Tuition Indexed Programs

CollegeSure CD

Two states, Arizona and Montana, offer 529 savings plans which utilize the College Savings Bank's tuition-indexed CD as the funding mechanism of the plan. The Collegesure CD is designed to provide a variable interest return that tracks the College Board’s Independent College 500 (IC 500) Index of four year private college tuition costs. The CD is offered with maturities ranging from 3 to 22 years and is backed by FDIC insurance. The Collegesure CD interest rate adjusts each July 31 when the IC 500 Index is updated. The annual percentage yield (APY) over the term of each CollegeSure CD is not less than the college inflation rate less a 3.00% margin. The CD carries a guaranteed minimium 2.00% interest rate [8]

When you invest in the CD you purchase units. One unit, at maturity, is equal to one full year's average tuition, fees, room and board at the average four-year private college as measured by the IC 500 Index. Thus, if the current annual tuition cost as measured by the index is $37,200, a full unit would represent this value. Because of the 3.00% interest rate margin, the purchase price per unit exceeds the value of the IC 500 at the deposit date. In this example, today's cost for 10% of one year of private college ($3,720) would require a deposit of $5,736 to purchase .10 units of a CollegeSure CD for a three-year old child looking to enter college in fifteen years. At maturity you'll receive 10% of one year of whatever private college costs are in fifteen years (see graph at right.) Interestingly, since the interest rate is based on an index of tuition costs, an individual university may require less than or more than one unit of tuition. Based upon 2005 data, .44 units prepays about one year at the average public college (in-state). About 1.28 units prepays one year at the average Ivy League college [8]

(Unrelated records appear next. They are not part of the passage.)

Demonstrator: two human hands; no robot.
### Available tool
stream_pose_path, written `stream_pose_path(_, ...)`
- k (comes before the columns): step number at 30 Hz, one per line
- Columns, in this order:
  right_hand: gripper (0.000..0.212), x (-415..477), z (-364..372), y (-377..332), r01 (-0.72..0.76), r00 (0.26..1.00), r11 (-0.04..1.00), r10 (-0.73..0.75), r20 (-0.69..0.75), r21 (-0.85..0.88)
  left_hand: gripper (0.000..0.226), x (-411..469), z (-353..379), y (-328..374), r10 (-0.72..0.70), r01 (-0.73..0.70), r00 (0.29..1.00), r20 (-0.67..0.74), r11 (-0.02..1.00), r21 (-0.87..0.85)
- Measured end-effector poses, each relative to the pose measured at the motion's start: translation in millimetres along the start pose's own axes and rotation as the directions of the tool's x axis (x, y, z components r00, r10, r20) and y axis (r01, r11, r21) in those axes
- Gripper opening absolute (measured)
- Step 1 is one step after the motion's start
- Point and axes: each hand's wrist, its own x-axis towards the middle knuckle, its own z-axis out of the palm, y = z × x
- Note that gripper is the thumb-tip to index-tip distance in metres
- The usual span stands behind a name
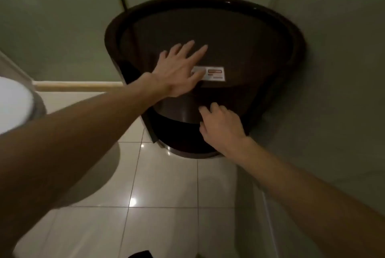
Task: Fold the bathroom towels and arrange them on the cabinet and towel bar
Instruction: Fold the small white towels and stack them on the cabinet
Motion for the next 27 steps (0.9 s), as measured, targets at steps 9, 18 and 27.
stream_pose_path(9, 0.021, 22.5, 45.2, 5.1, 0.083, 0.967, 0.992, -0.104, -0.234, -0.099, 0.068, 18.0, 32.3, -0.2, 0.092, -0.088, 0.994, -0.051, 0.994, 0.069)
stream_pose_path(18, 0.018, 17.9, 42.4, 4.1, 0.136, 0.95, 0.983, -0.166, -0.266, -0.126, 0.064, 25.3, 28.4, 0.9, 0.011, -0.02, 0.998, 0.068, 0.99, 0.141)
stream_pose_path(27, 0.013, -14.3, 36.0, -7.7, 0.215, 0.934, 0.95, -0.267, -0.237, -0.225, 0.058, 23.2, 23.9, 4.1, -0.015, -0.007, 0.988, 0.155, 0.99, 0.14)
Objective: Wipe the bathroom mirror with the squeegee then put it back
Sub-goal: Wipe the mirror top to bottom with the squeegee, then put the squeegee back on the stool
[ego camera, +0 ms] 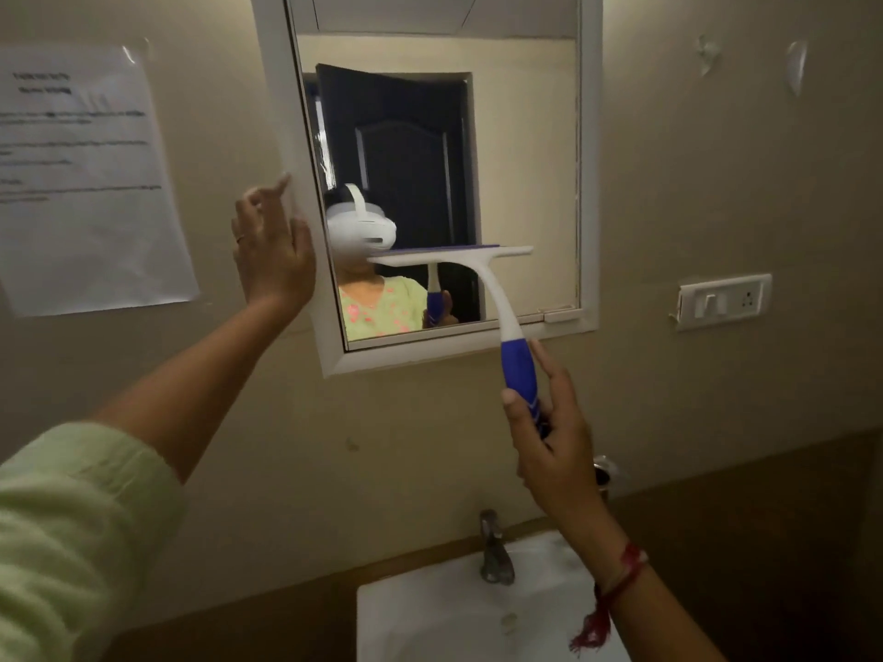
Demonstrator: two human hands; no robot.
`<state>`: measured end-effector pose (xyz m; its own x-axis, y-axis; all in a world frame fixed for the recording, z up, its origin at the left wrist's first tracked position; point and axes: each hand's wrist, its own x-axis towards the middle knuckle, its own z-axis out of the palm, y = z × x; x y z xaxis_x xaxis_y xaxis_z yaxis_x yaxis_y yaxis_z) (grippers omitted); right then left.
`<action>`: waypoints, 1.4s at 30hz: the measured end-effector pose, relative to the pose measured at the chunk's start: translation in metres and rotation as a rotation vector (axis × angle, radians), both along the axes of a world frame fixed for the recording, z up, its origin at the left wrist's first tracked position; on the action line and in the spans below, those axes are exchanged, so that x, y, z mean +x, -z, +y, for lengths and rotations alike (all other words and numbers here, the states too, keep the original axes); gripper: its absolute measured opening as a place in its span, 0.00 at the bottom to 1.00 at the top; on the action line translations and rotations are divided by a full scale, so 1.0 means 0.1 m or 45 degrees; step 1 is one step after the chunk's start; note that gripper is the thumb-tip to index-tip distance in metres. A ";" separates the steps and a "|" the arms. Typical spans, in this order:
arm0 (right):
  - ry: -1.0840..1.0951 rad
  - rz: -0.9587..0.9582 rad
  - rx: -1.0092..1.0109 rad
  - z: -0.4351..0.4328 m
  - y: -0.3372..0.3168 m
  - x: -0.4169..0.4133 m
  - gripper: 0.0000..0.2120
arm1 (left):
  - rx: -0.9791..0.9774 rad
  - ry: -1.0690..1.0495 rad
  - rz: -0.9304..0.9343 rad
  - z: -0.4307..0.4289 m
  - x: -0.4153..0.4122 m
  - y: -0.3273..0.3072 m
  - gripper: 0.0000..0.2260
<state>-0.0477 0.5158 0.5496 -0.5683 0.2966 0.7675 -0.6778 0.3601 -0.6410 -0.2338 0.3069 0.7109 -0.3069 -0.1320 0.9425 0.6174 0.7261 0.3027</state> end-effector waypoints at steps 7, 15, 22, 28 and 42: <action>-0.249 -0.188 0.067 -0.40 0.13 0.35 0.18 | 0.221 0.309 -0.247 -0.78 0.84 1.27 0.22; -0.631 -0.609 0.152 -1.09 0.68 0.58 0.13 | 0.363 0.035 -0.792 -1.95 1.81 2.87 0.21; -0.789 -1.013 0.222 -1.84 1.25 0.71 0.18 | 0.486 -0.139 -1.024 -2.54 2.47 3.47 0.19; -0.909 -1.348 0.267 -2.38 1.87 0.74 0.11 | 0.635 -0.323 -1.217 -2.87 3.01 4.02 0.19; -0.964 -1.691 0.338 -3.30 3.25 0.32 0.16 | 0.593 -0.479 -1.499 -3.06 3.16 5.09 0.19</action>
<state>-0.0155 0.1858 0.2250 -0.8087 -0.4223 -0.4094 0.2358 0.4049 -0.8834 0.0823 0.0013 0.2022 -0.7798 -0.6258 -0.0174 -0.4001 0.4768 0.7827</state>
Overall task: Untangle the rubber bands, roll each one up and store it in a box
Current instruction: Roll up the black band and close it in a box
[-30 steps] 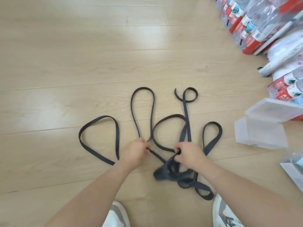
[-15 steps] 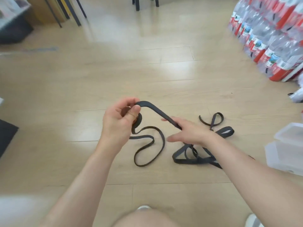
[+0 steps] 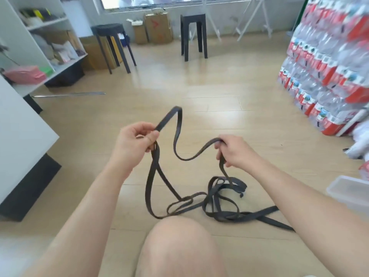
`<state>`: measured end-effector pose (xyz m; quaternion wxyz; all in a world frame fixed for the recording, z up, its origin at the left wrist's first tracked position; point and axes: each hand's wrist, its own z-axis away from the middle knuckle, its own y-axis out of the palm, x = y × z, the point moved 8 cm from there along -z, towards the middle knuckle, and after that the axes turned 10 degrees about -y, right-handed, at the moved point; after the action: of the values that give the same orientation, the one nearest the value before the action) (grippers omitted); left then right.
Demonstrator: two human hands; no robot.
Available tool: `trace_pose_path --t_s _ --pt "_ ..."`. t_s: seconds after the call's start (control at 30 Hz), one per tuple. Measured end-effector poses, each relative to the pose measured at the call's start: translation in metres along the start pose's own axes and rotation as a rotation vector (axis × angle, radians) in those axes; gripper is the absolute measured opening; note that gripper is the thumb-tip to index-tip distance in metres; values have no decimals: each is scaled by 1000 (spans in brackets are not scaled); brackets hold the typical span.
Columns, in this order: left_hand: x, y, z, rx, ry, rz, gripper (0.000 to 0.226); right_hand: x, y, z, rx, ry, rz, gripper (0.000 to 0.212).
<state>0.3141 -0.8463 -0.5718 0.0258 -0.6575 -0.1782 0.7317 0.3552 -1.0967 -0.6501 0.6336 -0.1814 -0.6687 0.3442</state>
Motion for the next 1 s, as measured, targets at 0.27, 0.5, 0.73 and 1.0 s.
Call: trace_pose_path --t_s 0.27,0.5,0.73,1.0 --pt "1 75 42 407 -51 -60 15 155 -52 7 30 -220 -785 20" --pt "-22 58 40 343 -1 64 3 114 -76 22 -110 -138 -511 53" --pt "-65 57 23 243 67 -142 12 79 13 49 165 -159 -488 28" --pt "-42 -19 -10 -125 -54 -56 6 127 -2 -27 102 -274 -298 8"
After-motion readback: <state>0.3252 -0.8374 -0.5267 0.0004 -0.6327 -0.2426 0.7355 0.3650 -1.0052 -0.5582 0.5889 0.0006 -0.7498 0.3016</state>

Consistent with most CD's, the Collegesure CD imposes penalties for early withdrawal.

Links to the Arizona and Montana 529 wiki page, and the CollegeSure CD product disclosure:

529 Plans Investment Considerations

Saving to meet expected college education expenses is one means of paying for college costs. Other means of meeting this financial obligation include parents' paying college costs out of cash flow, student's paying tuition from job earnings, and getting assistance from financial aid (grants, scholarships, and student loans). It is often advised that parents fully fund their retirement savings before beginning a college savings program. Should you elect to fund a 529 savings plan, the following considerations should help you make prudent decisions. [Note: the important topic of making changes to 529 plans: rollovers, beneficiary changes, and account owners changes, are considered in 529 Plan Account Transfers‎.]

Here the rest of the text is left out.